WHAT YOU WILL DO - Scan the listing below for the word "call", then copy each line that has it.

GIVEN MATERIAL -
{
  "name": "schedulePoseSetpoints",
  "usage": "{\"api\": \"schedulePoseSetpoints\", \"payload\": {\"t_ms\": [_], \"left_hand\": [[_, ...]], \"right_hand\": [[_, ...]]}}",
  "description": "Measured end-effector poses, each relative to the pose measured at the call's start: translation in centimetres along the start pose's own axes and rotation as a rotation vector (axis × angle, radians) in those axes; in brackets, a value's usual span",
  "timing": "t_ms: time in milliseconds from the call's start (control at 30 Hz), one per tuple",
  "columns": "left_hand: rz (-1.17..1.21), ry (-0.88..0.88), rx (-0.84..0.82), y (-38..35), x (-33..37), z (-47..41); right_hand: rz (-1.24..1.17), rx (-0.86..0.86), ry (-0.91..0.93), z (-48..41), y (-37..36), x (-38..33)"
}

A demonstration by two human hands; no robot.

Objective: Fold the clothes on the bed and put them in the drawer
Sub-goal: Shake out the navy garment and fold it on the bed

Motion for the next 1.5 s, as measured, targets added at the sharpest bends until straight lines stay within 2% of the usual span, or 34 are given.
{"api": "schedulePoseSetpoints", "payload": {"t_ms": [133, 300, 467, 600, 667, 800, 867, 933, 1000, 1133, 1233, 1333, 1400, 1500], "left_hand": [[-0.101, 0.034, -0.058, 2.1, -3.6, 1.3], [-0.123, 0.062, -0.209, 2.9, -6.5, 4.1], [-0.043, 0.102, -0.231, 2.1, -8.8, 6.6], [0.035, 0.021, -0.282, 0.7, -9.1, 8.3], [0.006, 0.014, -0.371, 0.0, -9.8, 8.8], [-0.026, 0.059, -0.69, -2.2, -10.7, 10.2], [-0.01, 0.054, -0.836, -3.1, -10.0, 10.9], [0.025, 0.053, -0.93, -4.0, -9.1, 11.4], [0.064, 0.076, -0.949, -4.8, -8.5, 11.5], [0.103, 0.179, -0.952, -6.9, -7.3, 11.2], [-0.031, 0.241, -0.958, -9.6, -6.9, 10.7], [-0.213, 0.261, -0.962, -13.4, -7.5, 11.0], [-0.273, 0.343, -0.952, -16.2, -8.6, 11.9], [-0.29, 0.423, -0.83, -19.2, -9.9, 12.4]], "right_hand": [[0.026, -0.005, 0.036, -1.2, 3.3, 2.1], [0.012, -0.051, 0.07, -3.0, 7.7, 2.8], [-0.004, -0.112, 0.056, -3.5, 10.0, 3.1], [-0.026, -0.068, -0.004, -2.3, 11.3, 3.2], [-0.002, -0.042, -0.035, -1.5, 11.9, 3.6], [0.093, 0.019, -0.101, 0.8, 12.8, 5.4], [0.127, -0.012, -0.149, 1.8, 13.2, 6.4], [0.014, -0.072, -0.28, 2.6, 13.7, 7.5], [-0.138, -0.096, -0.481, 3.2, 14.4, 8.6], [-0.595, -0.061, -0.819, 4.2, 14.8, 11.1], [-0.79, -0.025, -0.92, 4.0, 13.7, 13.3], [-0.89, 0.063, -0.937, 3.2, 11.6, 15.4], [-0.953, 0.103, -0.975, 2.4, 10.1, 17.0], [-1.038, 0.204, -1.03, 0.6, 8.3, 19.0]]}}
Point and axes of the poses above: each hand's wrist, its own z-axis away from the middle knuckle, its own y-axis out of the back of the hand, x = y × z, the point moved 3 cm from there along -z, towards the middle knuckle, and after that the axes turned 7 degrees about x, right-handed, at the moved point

ANSWER -
  "description": "Measured end-effector poses, each relative to the pose measured at the call's start: translation in centimetres along the start pose's own axes and rotation as a rotation vector (axis × angle, radians) in those axes; in brackets, a value's usual span",
  "timing": "t_ms: time in milliseconds from the call's start (control at 30 Hz), one per tuple",

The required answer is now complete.